Segment Open
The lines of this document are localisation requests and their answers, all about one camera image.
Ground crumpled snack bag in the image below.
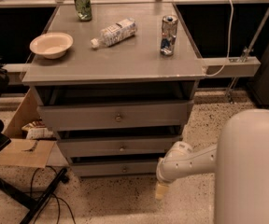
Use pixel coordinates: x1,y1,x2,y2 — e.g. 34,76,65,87
21,120,54,140

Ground silver blue energy can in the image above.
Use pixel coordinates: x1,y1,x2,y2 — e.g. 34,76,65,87
160,15,178,56

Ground black floor cable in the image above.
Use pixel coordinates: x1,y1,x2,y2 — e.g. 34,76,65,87
29,166,77,224

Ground clear plastic water bottle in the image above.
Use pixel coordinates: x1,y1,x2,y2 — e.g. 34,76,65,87
91,18,137,49

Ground green soda can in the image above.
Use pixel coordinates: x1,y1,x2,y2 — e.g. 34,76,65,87
74,0,92,21

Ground white bowl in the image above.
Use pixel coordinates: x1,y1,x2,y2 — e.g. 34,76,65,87
29,33,73,59

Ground brown cardboard sheet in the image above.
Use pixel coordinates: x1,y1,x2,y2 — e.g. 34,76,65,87
0,139,54,168

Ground grey drawer cabinet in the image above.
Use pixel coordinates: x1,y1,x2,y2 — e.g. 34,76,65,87
23,3,204,168

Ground leaning wooden board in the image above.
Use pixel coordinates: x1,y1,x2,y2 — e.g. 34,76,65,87
3,90,39,138

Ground metal diagonal rod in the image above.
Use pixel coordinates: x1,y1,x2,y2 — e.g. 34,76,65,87
225,0,269,104

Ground grey metal rail beam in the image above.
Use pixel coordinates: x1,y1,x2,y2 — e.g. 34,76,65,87
202,57,261,77

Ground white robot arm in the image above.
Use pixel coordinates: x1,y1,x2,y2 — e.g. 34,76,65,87
155,109,269,224

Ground white cable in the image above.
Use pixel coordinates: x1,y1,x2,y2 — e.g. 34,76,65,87
205,0,234,78

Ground grey bottom drawer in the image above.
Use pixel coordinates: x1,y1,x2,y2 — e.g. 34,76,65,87
71,159,158,176

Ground grey drawer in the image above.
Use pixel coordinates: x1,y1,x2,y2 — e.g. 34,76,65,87
57,135,182,158
37,101,193,131
71,159,158,176

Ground grey top drawer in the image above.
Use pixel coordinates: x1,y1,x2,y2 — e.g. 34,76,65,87
37,101,193,131

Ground grey middle drawer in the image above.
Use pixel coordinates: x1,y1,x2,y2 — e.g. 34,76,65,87
57,135,182,158

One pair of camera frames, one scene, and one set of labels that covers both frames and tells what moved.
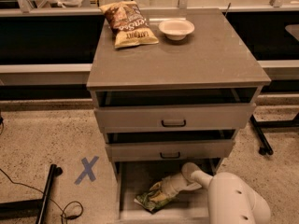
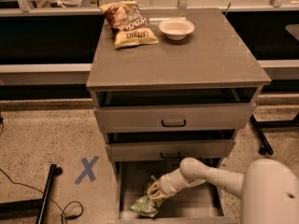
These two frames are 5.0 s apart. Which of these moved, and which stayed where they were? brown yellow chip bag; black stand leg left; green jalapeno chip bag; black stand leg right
Moved: green jalapeno chip bag
Stayed: black stand leg right; black stand leg left; brown yellow chip bag
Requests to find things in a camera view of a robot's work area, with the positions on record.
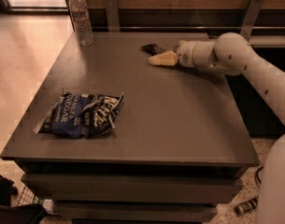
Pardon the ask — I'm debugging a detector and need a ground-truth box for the black rxbar chocolate bar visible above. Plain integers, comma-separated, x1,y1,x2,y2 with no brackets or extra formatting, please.
141,44,165,55

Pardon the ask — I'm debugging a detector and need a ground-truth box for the blue kettle chip bag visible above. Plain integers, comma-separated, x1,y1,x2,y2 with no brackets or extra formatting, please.
35,91,123,138

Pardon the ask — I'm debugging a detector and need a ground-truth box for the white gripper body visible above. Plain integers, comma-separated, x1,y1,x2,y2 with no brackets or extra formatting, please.
177,41,197,68

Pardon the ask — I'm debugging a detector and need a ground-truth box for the left grey metal bracket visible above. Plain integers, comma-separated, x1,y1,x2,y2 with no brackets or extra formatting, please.
105,0,121,32

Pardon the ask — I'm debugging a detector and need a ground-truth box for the clear plastic water bottle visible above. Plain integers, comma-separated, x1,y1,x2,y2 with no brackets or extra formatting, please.
68,0,93,46

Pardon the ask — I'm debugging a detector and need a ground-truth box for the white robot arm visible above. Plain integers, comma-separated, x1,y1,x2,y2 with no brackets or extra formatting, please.
149,33,285,224

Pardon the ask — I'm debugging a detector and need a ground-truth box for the grey drawer cabinet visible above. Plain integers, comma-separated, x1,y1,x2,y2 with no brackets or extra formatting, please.
2,33,259,224

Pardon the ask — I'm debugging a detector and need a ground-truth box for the right grey metal bracket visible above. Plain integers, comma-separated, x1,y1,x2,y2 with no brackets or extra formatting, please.
240,0,264,40

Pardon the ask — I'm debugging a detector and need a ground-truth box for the grey metal bracket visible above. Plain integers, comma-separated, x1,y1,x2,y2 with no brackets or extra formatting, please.
240,0,264,40
105,0,121,32

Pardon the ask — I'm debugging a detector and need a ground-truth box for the wire mesh basket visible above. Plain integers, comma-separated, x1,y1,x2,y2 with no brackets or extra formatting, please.
17,186,42,206

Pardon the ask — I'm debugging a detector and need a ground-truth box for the black cable on floor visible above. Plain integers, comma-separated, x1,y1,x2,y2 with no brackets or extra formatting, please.
254,166,264,189

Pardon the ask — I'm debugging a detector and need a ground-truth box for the dark chair at corner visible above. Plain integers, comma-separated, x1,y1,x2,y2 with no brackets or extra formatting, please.
0,173,49,224

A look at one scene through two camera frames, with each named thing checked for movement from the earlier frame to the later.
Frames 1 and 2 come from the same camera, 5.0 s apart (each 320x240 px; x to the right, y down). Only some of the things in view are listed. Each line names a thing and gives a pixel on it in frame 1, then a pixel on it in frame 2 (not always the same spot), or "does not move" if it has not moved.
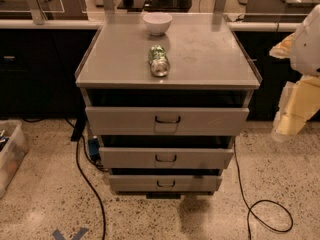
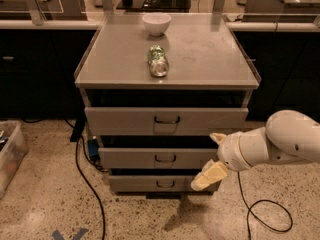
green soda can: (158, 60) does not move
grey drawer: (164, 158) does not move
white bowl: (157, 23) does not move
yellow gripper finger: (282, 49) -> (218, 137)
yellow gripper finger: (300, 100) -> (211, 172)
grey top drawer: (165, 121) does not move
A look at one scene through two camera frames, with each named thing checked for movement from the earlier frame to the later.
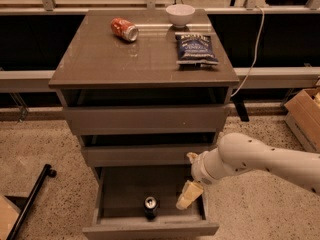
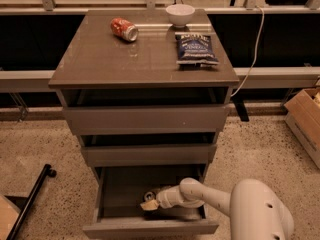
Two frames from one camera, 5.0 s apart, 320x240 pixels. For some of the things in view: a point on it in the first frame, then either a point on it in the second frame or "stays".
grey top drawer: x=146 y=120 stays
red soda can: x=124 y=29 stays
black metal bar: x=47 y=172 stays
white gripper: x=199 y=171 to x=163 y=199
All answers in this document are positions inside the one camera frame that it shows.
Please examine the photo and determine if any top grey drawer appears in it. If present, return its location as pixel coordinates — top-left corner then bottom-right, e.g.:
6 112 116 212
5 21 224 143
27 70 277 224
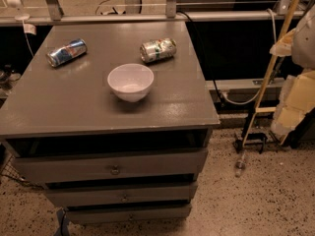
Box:
13 148 208 183

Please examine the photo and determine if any middle grey drawer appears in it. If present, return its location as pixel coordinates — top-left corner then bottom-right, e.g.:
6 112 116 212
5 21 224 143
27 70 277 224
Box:
45 182 198 207

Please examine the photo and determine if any grey drawer cabinet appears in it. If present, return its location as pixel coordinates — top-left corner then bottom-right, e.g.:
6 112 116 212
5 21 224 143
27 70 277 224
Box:
0 22 219 214

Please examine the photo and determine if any grey drawer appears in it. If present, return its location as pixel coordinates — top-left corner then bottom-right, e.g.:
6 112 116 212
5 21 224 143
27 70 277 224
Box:
13 148 208 183
45 182 198 207
67 203 191 224

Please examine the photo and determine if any plastic bottle on floor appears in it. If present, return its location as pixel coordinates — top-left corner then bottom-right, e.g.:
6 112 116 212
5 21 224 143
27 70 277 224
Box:
235 151 246 177

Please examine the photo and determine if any metal rail frame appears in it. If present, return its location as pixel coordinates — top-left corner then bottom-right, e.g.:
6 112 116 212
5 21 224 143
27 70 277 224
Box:
0 0 315 27

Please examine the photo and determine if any bottom grey drawer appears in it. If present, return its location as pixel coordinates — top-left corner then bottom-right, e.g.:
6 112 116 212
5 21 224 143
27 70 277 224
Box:
67 203 191 224

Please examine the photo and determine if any black cable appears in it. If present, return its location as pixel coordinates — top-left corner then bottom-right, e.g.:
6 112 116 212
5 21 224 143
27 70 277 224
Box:
176 10 225 107

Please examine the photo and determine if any green silver 7up can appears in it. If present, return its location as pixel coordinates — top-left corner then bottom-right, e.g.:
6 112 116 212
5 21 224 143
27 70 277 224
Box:
140 38 177 63

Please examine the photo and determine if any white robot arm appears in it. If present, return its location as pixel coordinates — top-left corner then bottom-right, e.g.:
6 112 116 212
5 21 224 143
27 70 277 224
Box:
270 5 315 136

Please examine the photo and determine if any wooden yellow frame stand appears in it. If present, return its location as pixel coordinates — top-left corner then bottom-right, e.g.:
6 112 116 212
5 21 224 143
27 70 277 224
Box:
241 0 299 148

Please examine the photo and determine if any white bowl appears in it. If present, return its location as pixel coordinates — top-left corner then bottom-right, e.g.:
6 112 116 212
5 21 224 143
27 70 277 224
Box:
107 64 155 102

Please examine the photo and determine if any white cable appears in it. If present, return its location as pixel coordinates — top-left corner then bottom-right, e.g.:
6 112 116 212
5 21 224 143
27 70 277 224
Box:
220 7 279 106

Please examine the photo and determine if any white desk lamp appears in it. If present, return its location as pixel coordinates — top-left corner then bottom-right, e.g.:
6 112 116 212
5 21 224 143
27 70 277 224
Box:
6 0 30 22

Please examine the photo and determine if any blue silver soda can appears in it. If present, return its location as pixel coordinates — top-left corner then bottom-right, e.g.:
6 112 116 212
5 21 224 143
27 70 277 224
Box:
46 38 88 68

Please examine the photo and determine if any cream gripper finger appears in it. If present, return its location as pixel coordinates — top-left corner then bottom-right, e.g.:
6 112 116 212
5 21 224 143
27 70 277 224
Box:
271 70 315 136
270 29 295 57

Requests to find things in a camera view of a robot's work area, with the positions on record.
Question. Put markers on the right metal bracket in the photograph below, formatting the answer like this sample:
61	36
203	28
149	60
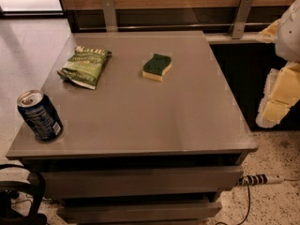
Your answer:
239	22

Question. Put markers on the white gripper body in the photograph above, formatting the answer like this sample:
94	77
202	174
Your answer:
289	35

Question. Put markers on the metal bracket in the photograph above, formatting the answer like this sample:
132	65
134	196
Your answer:
239	22
109	15

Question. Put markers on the grey drawer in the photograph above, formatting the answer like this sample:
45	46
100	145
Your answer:
116	183
140	213

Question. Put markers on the blue pepsi can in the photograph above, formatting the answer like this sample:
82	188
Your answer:
40	115

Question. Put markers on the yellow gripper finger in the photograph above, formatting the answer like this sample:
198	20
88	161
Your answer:
268	34
281	92

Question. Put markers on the white power strip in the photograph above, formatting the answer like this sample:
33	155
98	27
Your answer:
259	179

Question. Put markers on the upper grey drawer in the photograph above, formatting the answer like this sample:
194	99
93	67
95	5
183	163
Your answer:
116	183

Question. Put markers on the lower grey drawer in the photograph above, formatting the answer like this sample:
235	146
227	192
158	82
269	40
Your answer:
140	213

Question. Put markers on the green yellow sponge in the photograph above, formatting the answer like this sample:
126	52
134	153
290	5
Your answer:
157	67

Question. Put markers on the green chip bag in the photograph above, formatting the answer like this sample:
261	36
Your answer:
84	66

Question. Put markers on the grey drawer cabinet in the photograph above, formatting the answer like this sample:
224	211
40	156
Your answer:
129	122

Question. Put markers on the left metal bracket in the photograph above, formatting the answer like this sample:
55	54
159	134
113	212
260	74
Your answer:
109	15

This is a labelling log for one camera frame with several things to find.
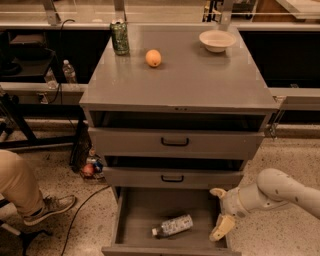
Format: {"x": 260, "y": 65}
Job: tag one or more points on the orange fruit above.
{"x": 153, "y": 58}

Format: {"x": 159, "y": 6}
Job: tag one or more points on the blue item on floor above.
{"x": 98, "y": 166}

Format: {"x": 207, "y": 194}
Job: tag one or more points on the grey open bottom drawer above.
{"x": 142, "y": 209}

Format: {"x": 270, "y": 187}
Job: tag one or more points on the clear plastic water bottle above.
{"x": 173, "y": 226}

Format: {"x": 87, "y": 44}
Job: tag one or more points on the grey top drawer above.
{"x": 175, "y": 143}

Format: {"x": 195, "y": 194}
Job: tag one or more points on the black table frame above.
{"x": 15, "y": 115}

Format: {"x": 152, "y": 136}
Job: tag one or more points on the green soda can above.
{"x": 119, "y": 37}

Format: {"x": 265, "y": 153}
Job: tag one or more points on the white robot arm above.
{"x": 272, "y": 189}

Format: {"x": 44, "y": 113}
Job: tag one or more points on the clear bottle on shelf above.
{"x": 69, "y": 72}
{"x": 51, "y": 80}

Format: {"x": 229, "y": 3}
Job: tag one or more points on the grey metal drawer cabinet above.
{"x": 192, "y": 89}

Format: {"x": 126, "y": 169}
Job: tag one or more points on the red apple on floor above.
{"x": 88, "y": 170}

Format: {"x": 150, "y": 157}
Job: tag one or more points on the grey middle drawer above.
{"x": 171, "y": 178}

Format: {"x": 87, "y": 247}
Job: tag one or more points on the white bowl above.
{"x": 217, "y": 41}

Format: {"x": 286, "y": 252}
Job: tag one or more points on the grey sneaker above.
{"x": 52, "y": 206}

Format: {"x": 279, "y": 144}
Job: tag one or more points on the black chair base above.
{"x": 26, "y": 238}

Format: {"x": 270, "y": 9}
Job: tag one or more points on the beige trouser leg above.
{"x": 19, "y": 185}

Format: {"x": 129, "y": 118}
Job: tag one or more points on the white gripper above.
{"x": 230, "y": 202}

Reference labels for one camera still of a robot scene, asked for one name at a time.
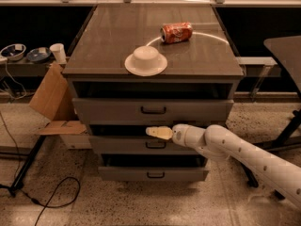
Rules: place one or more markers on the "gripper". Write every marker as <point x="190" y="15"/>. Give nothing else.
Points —
<point x="180" y="135"/>

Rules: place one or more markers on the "grey drawer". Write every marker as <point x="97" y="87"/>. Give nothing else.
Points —
<point x="150" y="111"/>
<point x="153" y="174"/>
<point x="137" y="145"/>

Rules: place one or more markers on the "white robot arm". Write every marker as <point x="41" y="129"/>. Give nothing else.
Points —
<point x="218" y="143"/>

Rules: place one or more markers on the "grey bottom drawer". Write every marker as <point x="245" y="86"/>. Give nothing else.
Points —
<point x="153" y="174"/>

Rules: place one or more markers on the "grey drawer cabinet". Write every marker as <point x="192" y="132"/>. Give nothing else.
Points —
<point x="201" y="68"/>

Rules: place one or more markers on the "grey top drawer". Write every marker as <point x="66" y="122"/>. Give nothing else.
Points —
<point x="150" y="111"/>

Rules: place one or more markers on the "white upturned bowl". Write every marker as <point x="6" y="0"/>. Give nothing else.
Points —
<point x="145" y="61"/>

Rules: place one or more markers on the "red soda can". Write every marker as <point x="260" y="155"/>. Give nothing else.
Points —
<point x="178" y="32"/>

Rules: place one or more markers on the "brown cardboard box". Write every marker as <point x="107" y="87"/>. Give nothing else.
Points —
<point x="53" y="101"/>

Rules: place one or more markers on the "white paper cup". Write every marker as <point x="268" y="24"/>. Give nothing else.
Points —
<point x="59" y="53"/>

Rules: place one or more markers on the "blue bowl right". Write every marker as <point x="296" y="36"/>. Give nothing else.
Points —
<point x="39" y="55"/>

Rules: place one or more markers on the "blue bowl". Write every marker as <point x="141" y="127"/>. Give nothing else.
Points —
<point x="39" y="55"/>
<point x="13" y="52"/>

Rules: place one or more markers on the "blue bowl left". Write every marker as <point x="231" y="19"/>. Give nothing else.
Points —
<point x="13" y="52"/>

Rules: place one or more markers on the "black right frame leg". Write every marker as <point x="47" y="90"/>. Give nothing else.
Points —
<point x="251" y="180"/>

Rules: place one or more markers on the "black frame leg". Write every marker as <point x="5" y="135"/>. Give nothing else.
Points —
<point x="251" y="180"/>
<point x="18" y="181"/>

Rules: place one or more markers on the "black left frame leg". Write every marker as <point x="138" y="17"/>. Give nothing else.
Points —
<point x="18" y="181"/>

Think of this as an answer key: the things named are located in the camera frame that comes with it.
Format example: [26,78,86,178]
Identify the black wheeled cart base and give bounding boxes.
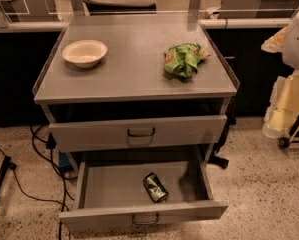
[278,116,299,149]

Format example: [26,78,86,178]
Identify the black floor cables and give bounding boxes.
[0,123,78,240]

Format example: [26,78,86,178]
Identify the white paper bowl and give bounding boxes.
[62,40,108,68]

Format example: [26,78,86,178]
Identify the open grey middle drawer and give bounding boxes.
[60,150,228,232]

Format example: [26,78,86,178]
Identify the clear acrylic barrier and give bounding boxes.
[0,0,299,29]

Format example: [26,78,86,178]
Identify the closed grey top drawer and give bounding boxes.
[50,115,227,152]

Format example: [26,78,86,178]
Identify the grey metal drawer cabinet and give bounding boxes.
[32,13,241,167]

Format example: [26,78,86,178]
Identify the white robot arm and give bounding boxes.
[261,11,299,138]

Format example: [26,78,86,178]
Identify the green soda can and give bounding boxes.
[143,172,169,203]

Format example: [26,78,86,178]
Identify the blue power box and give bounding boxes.
[58,152,73,171]

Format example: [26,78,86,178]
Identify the green crumpled chip bag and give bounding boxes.
[164,43,210,78]

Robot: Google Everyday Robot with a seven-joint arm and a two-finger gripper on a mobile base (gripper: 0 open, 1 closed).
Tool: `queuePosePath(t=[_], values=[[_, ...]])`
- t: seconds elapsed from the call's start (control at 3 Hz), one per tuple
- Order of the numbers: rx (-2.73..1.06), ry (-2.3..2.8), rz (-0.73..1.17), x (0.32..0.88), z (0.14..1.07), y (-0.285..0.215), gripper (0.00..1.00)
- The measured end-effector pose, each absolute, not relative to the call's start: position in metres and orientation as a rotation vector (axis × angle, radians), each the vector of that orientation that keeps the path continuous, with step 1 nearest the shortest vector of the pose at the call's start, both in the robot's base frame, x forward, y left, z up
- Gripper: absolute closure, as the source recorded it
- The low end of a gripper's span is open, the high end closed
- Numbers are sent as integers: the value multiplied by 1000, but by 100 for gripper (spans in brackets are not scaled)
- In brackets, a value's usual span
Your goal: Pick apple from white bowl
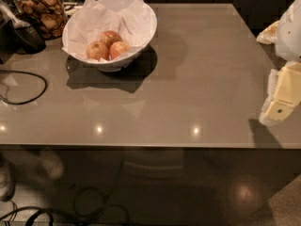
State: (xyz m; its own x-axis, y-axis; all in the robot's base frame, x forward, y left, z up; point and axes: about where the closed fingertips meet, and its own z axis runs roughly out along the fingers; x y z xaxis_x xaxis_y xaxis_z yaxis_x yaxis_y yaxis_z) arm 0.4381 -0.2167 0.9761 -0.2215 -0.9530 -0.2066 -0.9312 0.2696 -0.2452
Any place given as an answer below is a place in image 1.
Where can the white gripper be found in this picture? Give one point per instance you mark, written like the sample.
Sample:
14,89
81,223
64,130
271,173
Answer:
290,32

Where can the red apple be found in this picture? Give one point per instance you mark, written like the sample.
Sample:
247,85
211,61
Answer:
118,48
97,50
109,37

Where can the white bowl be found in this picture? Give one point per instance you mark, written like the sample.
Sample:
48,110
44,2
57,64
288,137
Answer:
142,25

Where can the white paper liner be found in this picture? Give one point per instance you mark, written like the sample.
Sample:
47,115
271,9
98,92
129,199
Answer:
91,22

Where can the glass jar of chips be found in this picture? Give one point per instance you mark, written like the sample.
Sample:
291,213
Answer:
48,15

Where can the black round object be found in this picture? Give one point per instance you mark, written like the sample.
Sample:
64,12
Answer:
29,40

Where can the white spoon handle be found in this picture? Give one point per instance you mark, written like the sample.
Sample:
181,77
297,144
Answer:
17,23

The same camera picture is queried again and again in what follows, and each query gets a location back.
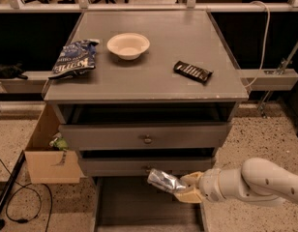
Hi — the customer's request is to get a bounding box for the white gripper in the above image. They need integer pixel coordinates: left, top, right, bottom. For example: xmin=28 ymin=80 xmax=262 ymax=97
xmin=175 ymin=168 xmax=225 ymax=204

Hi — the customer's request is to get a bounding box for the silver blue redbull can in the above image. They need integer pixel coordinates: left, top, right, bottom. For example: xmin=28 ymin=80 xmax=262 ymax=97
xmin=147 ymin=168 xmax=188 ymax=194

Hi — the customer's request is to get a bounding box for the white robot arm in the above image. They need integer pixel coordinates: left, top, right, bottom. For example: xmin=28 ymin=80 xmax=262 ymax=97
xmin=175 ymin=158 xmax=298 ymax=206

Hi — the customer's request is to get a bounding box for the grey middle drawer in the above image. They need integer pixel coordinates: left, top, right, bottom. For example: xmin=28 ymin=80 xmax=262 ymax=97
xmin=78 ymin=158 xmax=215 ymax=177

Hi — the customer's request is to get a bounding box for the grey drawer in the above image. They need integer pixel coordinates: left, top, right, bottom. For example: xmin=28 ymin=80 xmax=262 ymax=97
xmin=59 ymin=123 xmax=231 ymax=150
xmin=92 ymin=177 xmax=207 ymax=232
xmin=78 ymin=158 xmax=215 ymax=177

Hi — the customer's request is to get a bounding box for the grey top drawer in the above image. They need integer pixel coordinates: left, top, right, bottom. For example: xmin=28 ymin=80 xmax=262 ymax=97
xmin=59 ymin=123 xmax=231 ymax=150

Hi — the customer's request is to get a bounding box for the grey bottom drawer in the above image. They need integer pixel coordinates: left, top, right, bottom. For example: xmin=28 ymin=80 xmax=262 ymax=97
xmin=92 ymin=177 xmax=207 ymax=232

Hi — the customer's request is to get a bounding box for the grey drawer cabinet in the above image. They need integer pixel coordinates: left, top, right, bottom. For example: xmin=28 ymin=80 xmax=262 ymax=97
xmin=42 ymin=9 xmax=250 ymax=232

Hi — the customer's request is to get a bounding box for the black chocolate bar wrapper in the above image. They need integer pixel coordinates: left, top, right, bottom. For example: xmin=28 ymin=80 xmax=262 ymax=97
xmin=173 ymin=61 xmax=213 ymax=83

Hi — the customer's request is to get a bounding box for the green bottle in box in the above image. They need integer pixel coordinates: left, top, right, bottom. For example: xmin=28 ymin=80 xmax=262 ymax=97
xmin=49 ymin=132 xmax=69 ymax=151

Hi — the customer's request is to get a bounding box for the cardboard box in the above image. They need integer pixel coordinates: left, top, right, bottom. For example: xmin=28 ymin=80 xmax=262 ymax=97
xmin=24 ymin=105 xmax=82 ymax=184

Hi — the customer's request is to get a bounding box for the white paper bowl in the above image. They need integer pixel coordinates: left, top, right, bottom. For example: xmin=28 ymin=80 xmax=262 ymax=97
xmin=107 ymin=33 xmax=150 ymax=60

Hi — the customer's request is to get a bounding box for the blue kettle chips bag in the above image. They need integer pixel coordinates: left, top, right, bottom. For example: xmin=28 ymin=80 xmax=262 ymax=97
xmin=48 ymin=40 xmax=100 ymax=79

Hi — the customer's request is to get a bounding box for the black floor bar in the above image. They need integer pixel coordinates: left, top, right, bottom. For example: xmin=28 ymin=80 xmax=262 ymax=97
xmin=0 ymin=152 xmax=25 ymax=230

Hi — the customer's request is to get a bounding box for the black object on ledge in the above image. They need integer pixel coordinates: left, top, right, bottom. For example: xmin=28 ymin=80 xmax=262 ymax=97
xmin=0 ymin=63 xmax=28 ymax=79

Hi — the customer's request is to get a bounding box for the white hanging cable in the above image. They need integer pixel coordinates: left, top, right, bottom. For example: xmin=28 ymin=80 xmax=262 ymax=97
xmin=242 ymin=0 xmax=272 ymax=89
Segment Closed
Exercise details: Only the lines from the start of the records to the one containing "Ground black floor cable in the image above." should be repeated, exactly and with both ends kept; drop any pictures.

Written answer:
The lines of this document are localisation requests and their answers, all about one camera image.
Ground crumpled snack bag in the image below.
Use pixel coordinates: x1,y1,x2,y2 — e.g. 34,76,65,87
21,120,54,140

Ground silver blue energy can in the image above.
Use pixel coordinates: x1,y1,x2,y2 — e.g. 34,76,65,87
160,15,178,56

Ground black floor cable in the image above.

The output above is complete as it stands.